Sur l’article 700 du code de procédure civile
Aucune considération tirée de l’équité ne commande de laisser à la charge de Madame [B] la totalité des frais non compris dans les dépens, et la SASU AUTO FACTORY sera donc condamnée à lui payer la somme de 2.000 euros sur le fondement de l’article 700 du code de procédure civile.

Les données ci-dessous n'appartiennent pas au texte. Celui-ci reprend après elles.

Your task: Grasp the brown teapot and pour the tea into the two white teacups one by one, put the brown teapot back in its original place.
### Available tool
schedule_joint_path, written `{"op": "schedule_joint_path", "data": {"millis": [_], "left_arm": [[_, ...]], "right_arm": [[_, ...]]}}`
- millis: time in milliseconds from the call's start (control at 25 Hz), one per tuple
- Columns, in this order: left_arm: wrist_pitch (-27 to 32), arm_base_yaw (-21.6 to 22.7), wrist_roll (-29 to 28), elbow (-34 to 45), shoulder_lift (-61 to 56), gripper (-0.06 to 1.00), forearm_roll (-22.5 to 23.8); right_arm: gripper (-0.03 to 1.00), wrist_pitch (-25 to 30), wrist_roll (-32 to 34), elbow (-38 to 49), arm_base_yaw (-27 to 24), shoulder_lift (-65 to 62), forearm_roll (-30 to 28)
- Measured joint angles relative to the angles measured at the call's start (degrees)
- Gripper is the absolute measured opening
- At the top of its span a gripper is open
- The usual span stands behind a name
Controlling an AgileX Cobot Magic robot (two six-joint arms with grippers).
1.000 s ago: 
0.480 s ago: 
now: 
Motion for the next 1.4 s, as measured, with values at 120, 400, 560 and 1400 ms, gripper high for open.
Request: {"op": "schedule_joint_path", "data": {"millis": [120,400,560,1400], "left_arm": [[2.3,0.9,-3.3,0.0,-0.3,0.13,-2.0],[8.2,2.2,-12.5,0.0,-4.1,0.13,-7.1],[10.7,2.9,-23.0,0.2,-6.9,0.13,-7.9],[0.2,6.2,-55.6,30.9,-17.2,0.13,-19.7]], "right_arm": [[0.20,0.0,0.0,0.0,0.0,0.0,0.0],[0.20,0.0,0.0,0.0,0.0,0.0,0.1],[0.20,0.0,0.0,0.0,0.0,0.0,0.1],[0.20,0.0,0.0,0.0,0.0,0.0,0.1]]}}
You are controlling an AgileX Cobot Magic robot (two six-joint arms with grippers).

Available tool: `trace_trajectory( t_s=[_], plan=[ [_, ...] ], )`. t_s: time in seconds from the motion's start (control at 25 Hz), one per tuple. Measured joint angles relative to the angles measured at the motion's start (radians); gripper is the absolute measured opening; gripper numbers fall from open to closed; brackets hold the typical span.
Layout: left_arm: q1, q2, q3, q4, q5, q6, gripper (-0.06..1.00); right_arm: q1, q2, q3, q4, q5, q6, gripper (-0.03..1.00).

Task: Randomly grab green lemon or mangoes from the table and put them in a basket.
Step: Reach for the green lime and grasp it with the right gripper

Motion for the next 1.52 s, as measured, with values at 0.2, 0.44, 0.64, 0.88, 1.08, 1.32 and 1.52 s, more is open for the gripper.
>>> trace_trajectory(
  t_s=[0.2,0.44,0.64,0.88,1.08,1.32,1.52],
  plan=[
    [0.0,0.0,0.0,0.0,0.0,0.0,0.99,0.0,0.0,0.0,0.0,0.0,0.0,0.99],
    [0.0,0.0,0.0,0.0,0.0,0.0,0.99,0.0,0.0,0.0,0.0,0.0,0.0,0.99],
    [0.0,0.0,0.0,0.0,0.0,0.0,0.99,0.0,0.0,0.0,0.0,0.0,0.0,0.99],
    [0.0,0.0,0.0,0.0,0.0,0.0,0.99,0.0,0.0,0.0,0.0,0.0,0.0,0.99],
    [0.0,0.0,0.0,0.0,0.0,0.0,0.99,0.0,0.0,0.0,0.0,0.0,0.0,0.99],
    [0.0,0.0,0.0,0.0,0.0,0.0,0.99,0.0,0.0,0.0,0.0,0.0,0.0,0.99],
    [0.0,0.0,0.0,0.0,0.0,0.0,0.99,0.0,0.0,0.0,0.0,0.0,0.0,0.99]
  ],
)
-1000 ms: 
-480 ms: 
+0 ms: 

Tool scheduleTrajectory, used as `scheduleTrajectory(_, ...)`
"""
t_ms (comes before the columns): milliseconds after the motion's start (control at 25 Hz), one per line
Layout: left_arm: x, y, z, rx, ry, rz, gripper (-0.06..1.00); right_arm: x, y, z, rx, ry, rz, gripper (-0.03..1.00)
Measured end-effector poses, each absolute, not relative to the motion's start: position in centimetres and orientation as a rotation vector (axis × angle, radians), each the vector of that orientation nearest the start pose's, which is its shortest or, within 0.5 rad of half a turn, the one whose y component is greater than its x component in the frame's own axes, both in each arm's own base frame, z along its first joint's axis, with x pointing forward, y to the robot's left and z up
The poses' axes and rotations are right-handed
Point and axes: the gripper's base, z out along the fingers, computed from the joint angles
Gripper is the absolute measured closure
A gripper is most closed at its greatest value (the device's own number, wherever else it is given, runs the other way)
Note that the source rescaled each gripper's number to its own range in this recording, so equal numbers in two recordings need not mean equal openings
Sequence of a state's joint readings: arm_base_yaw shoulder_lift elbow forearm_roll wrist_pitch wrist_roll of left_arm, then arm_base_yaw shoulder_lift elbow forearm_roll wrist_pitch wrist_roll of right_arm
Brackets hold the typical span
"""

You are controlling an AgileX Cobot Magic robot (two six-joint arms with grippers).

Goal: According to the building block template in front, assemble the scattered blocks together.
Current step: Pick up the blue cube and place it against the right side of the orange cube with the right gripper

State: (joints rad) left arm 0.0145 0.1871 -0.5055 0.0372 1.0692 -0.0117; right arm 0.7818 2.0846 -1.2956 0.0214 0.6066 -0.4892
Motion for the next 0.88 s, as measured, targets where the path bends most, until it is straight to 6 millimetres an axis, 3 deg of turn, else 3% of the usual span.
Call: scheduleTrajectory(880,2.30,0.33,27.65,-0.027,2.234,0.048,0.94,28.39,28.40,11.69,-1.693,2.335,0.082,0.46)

Sur l’exécution provisoire
Il convient de rappeler que l’exécution provisoire est de droit et aucune circonstance particulière ne justifie qu’elle soit écartée.
PAR CES MOTIFS
Le tribunal, statuant par jugement réputé contradictoire mis à disposition au greffe et en premier ressort;
PRONONCE la résolution de la vente du 3 juillet 2023 portant sur le véhicule VOLKSWAGEN Golf 1.4 TSI 122, immatriculé [Immatriculation 3] ;
ORDONNE la restitution du véhicule et DIT que la SASU AUTO FACTORY devra venir le récupérer à ses frais ;
CONDAMNE la SASU AUTO FACTORY à payer à Madame [I] [B] la somme de 9.499 euros au titre du remboursement du prix de vente ;
CONDAMNE la SASU AUTO FACTORY à payer à Madame [I] [B] la somme de 478,41 euros au titre des frais engagés sur le véhicule et de la carte grise ;
CONDAMNE la SASU AUTO FACTORY à payer à Madame [I] [B] la somme de 1.800 euros au titre de son préjudice de jouissance ;
CONDAMNE la CONDAMNE la SASU AUTO FACTORY à payer à Madame [I] [B] la somme de 2.000 euros par application de l’article 700 du code de procédure civile;
RAPPELLE que le présent jugement est de droit assorti de l’exécution provisoire et DIT n’y avoir lieu de l’écarter ;
CONDAMNE la SASU AUTO FACTORY aux dépens.
Fait et jugé à [Localité 4] le 14 janvier 2025.